Plusieurs limites doivent être soulignées : 1) les deux groupes n’étaient pas homogènes : les patients du bras « intervention »  avaient des scores de gravité à l’admission plus élevés, même si l’ajustement permettait de limiter ce biais lors de l’analyse de survie. 2) les patients non admis en réanimation étaient plus fréquemment orientés vers des unités de soins « intermédiaires et spécialisées » (c’est-à-dire unités de soins continus ou unité de soins intensifs) ou d’ « autres services » et ont pu  ainsi  bénéficier de thérapeutiques intensives, limitant ainsi les différences de résultats entre ceux admis en réanimation et les non admis. 3) les patients admis en réanimation ont pu faire l’objet de procédures de limitation de soins précoces, données qui n’étaient pas renseignées dans l’étude.

Points forts :

  • Large étude prospective multicentrique ayant inclus des sujets très âgés, contrairement à la majorité des résultats de la littérature concernant principalement des études rétrospectives ou observationnelles.
  • Prise en compte du processus de tri à 2 niveaux urgentistes/réanimateurs (un des principaux biais des études préexistantes)  et  de l’avis des patients et/ou de leur proches dans la décision.

Points faibles :

  • Comparaison de stratégies de tri et analyse d’un résultat de prise en charge
  • Inhomogénéité des groupes dans leurs caractéristiques médicales et dans leur type de prise en charge.

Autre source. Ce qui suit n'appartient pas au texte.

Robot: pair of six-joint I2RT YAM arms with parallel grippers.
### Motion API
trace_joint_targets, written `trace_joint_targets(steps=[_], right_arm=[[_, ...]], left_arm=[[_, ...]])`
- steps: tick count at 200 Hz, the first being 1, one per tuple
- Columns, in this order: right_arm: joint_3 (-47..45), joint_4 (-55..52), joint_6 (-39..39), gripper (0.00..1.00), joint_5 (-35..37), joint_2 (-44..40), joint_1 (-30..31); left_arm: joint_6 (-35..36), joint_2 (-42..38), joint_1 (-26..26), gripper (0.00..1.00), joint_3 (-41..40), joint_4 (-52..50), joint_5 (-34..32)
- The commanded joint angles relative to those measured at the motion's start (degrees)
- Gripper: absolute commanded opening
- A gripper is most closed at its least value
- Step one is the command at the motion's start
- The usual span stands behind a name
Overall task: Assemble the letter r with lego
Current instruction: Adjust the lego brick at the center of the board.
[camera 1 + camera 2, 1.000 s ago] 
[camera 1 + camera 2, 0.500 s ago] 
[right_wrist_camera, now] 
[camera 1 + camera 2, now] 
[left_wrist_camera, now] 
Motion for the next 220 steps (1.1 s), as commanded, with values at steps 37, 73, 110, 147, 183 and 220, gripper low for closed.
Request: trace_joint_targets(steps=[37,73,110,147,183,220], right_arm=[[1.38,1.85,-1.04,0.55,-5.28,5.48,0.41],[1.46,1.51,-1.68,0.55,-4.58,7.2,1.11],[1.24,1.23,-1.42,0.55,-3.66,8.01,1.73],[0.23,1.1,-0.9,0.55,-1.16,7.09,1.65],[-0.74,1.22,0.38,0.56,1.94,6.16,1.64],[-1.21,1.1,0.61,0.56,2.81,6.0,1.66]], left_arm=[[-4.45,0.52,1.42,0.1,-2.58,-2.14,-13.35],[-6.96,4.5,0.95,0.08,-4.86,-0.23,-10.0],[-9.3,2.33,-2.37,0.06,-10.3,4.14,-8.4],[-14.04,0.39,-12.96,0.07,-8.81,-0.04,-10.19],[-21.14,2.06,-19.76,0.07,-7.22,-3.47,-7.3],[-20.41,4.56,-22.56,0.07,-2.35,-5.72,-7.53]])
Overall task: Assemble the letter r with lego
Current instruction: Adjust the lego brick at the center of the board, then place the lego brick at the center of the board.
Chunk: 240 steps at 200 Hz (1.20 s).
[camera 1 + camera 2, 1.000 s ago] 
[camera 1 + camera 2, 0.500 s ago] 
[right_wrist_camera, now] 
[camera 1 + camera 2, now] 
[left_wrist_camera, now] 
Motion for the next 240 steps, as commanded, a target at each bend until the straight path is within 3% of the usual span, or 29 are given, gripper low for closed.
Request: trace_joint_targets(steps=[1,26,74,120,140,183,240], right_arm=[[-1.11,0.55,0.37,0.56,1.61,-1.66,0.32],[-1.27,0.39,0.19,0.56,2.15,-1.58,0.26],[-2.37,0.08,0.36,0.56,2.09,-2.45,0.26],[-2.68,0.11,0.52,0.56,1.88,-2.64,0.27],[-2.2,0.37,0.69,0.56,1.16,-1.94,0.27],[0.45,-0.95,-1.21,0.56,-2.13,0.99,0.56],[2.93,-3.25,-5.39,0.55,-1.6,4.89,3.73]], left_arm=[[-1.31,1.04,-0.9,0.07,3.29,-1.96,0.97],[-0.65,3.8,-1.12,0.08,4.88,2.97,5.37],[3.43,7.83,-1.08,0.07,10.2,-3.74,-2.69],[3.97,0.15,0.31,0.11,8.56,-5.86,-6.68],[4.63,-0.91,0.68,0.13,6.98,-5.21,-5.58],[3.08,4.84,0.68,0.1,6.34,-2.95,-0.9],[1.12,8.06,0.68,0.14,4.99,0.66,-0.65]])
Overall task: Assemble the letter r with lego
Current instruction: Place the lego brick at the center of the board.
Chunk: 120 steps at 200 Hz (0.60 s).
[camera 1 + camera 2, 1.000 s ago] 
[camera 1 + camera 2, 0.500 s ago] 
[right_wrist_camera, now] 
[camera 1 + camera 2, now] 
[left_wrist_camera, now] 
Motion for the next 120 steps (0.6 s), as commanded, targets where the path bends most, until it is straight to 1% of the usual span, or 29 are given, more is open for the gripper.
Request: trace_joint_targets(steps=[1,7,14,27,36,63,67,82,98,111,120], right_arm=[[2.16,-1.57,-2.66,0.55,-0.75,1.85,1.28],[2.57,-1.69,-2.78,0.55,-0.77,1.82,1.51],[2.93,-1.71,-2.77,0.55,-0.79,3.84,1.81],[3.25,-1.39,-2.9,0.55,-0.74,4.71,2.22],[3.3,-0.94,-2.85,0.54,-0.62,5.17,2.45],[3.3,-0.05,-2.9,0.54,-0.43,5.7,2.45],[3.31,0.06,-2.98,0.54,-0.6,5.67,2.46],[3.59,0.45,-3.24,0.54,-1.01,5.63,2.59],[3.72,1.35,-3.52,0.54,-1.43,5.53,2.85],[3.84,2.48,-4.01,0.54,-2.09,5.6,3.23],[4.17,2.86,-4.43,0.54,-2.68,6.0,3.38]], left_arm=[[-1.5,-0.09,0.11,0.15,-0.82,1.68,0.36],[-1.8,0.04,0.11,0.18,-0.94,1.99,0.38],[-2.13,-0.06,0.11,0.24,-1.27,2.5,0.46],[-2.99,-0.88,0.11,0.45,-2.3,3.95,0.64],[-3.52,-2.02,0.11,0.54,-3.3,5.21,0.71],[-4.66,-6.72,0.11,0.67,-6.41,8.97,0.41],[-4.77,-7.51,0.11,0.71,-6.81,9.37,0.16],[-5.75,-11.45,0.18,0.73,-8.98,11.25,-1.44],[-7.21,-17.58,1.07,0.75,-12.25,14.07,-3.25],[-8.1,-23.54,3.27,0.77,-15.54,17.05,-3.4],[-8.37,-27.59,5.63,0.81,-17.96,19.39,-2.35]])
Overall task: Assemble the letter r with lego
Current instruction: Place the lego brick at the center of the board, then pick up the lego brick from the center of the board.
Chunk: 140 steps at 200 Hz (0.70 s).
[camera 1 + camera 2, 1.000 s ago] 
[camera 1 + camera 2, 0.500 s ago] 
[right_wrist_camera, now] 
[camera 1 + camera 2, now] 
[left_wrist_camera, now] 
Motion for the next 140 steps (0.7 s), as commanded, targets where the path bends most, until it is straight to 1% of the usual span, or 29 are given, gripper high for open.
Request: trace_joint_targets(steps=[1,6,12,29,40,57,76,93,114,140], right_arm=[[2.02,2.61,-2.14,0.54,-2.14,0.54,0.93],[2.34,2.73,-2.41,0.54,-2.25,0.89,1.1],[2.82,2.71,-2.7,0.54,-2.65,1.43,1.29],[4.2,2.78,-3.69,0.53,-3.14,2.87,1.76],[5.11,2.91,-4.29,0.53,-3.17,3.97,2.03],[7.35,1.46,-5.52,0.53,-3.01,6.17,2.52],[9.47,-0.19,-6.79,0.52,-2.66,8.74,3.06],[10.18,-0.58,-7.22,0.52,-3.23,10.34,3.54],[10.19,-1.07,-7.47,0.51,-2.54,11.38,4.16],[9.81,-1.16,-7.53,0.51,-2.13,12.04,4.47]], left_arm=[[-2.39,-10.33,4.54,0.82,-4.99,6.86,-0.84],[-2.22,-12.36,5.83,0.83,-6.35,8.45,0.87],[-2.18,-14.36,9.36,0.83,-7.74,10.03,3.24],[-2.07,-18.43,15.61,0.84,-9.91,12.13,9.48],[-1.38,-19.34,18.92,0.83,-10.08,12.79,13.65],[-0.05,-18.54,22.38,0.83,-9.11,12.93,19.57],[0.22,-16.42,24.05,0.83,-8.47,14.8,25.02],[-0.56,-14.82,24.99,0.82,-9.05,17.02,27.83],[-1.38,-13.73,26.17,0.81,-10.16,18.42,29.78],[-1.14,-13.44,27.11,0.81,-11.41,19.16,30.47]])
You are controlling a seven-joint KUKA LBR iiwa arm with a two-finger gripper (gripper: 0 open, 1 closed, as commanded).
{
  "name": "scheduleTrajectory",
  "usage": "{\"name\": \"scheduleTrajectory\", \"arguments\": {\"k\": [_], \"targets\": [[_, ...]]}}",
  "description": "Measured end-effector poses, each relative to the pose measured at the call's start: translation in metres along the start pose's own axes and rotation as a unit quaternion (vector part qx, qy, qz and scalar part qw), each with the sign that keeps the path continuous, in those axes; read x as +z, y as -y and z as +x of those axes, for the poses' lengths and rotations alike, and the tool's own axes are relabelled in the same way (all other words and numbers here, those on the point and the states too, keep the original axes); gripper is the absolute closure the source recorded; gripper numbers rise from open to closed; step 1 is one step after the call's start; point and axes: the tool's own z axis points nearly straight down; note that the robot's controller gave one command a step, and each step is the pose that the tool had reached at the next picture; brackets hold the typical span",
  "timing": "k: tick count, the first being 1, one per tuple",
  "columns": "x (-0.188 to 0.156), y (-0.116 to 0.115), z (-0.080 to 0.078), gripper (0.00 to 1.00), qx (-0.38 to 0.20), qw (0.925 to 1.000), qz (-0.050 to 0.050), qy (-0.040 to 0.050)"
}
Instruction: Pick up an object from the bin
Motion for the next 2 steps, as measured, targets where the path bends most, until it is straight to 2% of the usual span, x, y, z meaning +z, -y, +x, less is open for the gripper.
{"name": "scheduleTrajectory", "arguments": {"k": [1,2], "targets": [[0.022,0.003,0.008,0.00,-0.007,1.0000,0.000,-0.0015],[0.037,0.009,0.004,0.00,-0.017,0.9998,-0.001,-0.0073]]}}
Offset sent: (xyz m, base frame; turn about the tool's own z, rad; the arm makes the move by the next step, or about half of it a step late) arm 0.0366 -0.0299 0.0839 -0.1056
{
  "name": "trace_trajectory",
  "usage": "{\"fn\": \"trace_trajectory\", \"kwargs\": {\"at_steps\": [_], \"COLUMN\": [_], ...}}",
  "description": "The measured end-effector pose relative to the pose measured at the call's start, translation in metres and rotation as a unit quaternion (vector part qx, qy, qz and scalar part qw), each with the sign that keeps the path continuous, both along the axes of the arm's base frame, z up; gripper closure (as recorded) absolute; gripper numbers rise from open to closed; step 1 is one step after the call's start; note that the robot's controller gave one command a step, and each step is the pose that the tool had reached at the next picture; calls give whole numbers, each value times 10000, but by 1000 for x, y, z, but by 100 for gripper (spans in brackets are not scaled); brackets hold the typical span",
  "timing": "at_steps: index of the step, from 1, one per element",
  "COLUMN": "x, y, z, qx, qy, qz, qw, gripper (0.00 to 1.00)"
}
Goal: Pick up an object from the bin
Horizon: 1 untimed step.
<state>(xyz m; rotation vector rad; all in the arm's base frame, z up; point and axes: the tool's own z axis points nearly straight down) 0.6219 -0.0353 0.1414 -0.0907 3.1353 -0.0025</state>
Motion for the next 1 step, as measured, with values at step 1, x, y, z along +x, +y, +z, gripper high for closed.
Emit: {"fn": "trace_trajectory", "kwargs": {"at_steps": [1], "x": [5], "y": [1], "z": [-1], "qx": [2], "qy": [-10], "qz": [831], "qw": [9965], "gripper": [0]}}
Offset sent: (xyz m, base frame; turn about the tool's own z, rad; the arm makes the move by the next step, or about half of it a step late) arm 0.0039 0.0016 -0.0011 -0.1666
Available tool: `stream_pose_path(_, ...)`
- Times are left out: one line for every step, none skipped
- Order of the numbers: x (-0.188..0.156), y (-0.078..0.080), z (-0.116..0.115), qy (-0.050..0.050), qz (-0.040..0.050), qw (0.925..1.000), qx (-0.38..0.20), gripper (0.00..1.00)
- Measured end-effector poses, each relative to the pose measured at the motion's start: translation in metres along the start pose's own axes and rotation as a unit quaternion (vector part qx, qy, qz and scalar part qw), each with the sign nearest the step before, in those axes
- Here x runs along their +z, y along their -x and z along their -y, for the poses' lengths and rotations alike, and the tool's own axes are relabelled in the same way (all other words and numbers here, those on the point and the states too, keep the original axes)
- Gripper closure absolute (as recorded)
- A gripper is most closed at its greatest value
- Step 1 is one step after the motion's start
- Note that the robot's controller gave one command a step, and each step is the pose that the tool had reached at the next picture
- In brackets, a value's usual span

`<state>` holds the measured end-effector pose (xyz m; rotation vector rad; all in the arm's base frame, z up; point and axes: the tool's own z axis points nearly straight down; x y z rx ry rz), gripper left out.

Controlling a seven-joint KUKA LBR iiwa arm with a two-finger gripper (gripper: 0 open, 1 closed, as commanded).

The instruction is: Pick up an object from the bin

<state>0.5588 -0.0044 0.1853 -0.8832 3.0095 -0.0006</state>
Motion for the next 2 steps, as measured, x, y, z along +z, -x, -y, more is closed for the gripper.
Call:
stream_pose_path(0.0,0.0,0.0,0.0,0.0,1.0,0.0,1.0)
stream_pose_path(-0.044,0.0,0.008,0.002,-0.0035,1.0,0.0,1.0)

Implications et conclusions :

Ces résultats, bien que négatifs, ne permettent pas de répondre à la question du bénéfice (ou de son absence) de l’admission en réanimation des plus âgés. On retiendra que favoriser l’admission est certainement insuffisant pour améliorer le devenir de ces patients. La question difficile d’admettre ou non un patient âgé en réanimation reste entière et le résultat d’une telle prise en charge très incertain.